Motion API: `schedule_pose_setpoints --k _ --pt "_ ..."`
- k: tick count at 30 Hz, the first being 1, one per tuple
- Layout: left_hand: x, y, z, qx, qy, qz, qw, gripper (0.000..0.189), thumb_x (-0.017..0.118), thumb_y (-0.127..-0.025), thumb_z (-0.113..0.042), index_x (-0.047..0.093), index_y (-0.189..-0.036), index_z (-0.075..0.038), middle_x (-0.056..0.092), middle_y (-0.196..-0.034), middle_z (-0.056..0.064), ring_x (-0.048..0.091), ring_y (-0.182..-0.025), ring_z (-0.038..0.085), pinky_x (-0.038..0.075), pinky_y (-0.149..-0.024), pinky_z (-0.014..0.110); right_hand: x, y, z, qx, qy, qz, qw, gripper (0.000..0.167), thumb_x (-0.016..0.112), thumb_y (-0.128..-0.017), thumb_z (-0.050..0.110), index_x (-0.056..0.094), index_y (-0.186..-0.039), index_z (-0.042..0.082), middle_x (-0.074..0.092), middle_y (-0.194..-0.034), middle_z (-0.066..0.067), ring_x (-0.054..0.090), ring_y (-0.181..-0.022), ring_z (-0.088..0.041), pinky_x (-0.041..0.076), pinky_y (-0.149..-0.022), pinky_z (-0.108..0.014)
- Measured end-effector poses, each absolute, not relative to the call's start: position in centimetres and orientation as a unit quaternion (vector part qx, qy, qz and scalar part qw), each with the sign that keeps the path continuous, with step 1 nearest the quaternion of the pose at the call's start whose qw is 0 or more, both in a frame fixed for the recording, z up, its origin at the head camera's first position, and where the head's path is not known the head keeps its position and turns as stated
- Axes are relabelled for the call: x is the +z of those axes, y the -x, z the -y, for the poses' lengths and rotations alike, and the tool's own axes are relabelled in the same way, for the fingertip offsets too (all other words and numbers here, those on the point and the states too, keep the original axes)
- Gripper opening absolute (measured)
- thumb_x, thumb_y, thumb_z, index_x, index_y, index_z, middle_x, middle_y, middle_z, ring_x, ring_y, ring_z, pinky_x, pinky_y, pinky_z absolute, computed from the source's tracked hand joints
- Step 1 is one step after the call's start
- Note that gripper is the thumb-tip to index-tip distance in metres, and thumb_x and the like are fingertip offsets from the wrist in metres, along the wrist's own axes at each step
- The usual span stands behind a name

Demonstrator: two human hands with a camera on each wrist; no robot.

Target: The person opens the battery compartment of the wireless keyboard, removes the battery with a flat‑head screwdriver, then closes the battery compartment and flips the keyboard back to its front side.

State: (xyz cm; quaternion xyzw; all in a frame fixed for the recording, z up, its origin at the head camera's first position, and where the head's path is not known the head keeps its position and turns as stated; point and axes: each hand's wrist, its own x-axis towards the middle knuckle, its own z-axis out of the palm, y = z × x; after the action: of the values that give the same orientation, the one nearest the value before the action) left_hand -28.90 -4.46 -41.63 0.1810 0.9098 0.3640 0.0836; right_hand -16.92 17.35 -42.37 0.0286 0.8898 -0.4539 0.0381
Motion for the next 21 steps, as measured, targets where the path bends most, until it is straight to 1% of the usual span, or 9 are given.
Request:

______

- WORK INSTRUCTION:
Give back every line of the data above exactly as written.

- COMPLETED EXERCISE:
Motion API: `schedule_pose_setpoints --k _ --pt "_ ..."`
- k: tick count at 30 Hz, the first being 1, one per tuple
- Layout: left_hand: x, y, z, qx, qy, qz, qw, gripper (0.000..0.189), thumb_x (-0.017..0.118), thumb_y (-0.127..-0.025), thumb_z (-0.113..0.042), index_x (-0.047..0.093), index_y (-0.189..-0.036), index_z (-0.075..0.038), middle_x (-0.056..0.092), middle_y (-0.196..-0.034), middle_z (-0.056..0.064), ring_x (-0.048..0.091), ring_y (-0.182..-0.025), ring_z (-0.038..0.085), pinky_x (-0.038..0.075), pinky_y (-0.149..-0.024), pinky_z (-0.014..0.110); right_hand: x, y, z, qx, qy, qz, qw, gripper (0.000..0.167), thumb_x (-0.016..0.112), thumb_y (-0.128..-0.017), thumb_z (-0.050..0.110), index_x (-0.056..0.094), index_y (-0.186..-0.039), index_z (-0.042..0.082), middle_x (-0.074..0.092), middle_y (-0.194..-0.034), middle_z (-0.066..0.067), ring_x (-0.054..0.090), ring_y (-0.181..-0.022), ring_z (-0.088..0.041), pinky_x (-0.041..0.076), pinky_y (-0.149..-0.022), pinky_z (-0.108..0.014)
- Measured end-effector poses, each absolute, not relative to the call's start: position in centimetres and orientation as a unit quaternion (vector part qx, qy, qz and scalar part qw), each with the sign that keeps the path continuous, with step 1 nearest the quaternion of the pose at the call's start whose qw is 0 or more, both in a frame fixed for the recording, z up, its origin at the head camera's first position, and where the head's path is not known the head keeps its position and turns as stated
- Axes are relabelled for the call: x is the +z of those axes, y the -x, z the -y, for the poses' lengths and rotations alike, and the tool's own axes are relabelled in the same way, for the fingertip offsets too (all other words and numbers here, those on the point and the states too, keep the original axes)
- Gripper opening absolute (measured)
- thumb_x, thumb_y, thumb_z, index_x, index_y, index_z, middle_x, middle_y, middle_z, ring_x, ring_y, ring_z, pinky_x, pinky_y, pinky_z absolute, computed from the source's tracked hand joints
- Step 1 is one step after the call's start
- Note that gripper is the thumb-tip to index-tip distance in metres, and thumb_x and the like are fingertip offsets from the wrist in metres, along the wrist's own axes at each step
- The usual span stands behind a name

Demonstrator: two human hands with a camera on each wrist; no robot.

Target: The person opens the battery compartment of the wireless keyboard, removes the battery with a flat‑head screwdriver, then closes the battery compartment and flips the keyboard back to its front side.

State: (xyz cm; quaternion xyzw; all in a frame fixed for the recording, z up, its origin at the head camera's first position, and where the head's path is not known the head keeps its position and turns as stated; point and axes: each hand's wrist, its own x-axis towards the middle knuckle, its own z-axis out of the palm, y = z × x; after the action: of the values that give the same orientation, the one nearest the value before the action) left_hand -28.90 -4.46 -41.63 0.1810 0.9098 0.3640 0.0836; right_hand -16.92 17.35 -42.37 0.0286 0.8898 -0.4539 0.0381
Motion for the next 21 steps, as measured, targets where the path bends most, until it is straight to 1% of the usual span, or 9 are given.
Request:

The output is complete as it stands.